LolaG09 · 28/03/2025 08:23

I have been with my partner now for nearly 3 years. We used to have a great relationship. He's always had problems deep down with alcohol. When he met me his family said he'd really turned a corner and was so happy but lately his drinking is worse than its ever been. We bought a house together and he told me it would be a fresh start but the stress of renovating the house has triggered the drinking again. He has always suffered with his mental health (depression) and was signed off work 4 months ago as he said work was a major trigger for him but now he's not working he just drinks daily. He either becomes emotionally abusive towards me, sometimes unintentionally hurting me through drunken rages or passes out drunk on the sofa and I have to spend most evenings alone. He's also messaged a lot of women when drunk sexual messages, and says he doesn't remember doing it. He says the most vile things about me and my family. When he's sober he's so lovely but that's a rarity nowadays. I've tried all I can to get him some professional support. NHS waiting lists are so long and the doctor has said he needs private counselling as the NHS sessions wouldn't be enough for him, but we don't have the money as he's not working currently. My family hate him as I've stayed with them before when he's been vile towards me but don't realise how bad his mental health is. I don't know what to do? We go round in circles and when he's sober he listens and understands but I find myself going round in circles. He's told me so many times when he's depressed and/or drinking he wants to kill himself and I'm terrified if I leave he'll go through with it but the relationship is draining me physically and emotionally- what should I do?

OP posts:
Littlefish · 28/03/2025 08:40

Sell the house and get out. It is never going to get better. He is an abusive alcoholic. Don’t waste any more time on him. It’s only been 3 years. You rushed into buying a house together.

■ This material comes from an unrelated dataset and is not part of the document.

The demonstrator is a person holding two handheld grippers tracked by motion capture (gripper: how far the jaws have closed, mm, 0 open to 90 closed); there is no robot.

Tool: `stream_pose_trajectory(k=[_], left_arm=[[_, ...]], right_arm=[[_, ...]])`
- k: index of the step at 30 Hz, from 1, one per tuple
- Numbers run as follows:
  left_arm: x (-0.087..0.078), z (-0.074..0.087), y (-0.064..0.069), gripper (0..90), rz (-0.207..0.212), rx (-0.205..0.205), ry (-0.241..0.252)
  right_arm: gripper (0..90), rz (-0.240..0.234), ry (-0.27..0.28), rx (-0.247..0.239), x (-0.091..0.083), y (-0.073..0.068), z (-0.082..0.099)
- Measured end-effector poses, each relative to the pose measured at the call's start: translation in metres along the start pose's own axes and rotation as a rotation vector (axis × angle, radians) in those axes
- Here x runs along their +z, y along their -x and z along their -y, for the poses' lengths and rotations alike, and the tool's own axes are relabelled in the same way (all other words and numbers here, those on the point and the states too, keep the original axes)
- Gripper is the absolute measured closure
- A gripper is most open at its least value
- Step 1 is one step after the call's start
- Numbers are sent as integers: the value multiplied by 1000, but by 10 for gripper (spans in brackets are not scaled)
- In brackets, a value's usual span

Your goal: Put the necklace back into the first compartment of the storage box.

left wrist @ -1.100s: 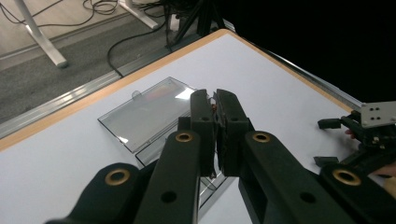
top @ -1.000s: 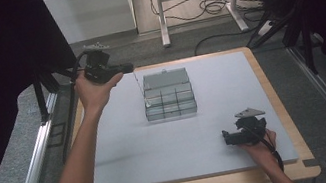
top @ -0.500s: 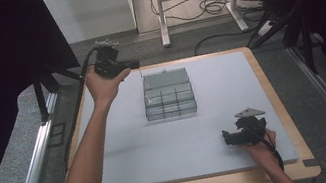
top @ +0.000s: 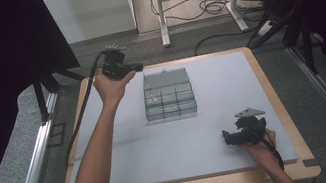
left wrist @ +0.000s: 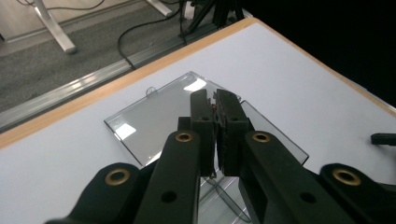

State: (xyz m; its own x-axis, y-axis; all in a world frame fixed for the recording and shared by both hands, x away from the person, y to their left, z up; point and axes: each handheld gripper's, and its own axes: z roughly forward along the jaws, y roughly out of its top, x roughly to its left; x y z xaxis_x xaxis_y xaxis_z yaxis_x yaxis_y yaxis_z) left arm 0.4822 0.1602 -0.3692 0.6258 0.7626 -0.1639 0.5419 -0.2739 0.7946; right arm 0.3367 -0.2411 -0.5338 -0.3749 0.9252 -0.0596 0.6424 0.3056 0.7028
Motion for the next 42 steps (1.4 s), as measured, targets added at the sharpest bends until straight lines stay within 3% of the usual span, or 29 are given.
stream_pose_trajectory(k=[19,34,42], left_arm=[[40,48,-20,875,-18,-43,-99],[74,73,-19,874,1,-53,-150],[83,80,-15,872,-6,-46,-177]], right_arm=[[0,0,1,-2,0,0,0],[0,0,1,-3,0,0,0],[0,2,2,-4,0,0,0]])
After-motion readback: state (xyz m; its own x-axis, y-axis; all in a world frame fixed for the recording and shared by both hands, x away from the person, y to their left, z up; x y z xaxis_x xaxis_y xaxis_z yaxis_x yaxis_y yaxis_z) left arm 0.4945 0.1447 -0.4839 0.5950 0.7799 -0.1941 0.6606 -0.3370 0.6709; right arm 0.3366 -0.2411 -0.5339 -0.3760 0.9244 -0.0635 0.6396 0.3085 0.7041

RampantIvy · 28/03/2025 08:41

First reply nails it.

Sell the house and move on with your life without him. He is not your responsibility.

Cunningfungus · 28/03/2025 08:43

@LolaG09 I’m so sorry you are going through this. I am the problem drinker in my family and I am lucky they didn’t “give up” on me (putting in inverted commas as don’t want it to sound like it would have been wrong of them IYSWIM?).

I think you should leave - it doesn’t sound like he is doing anything to help himself. Yes, he may have mental health issues, but he has to take responsibility for getting help.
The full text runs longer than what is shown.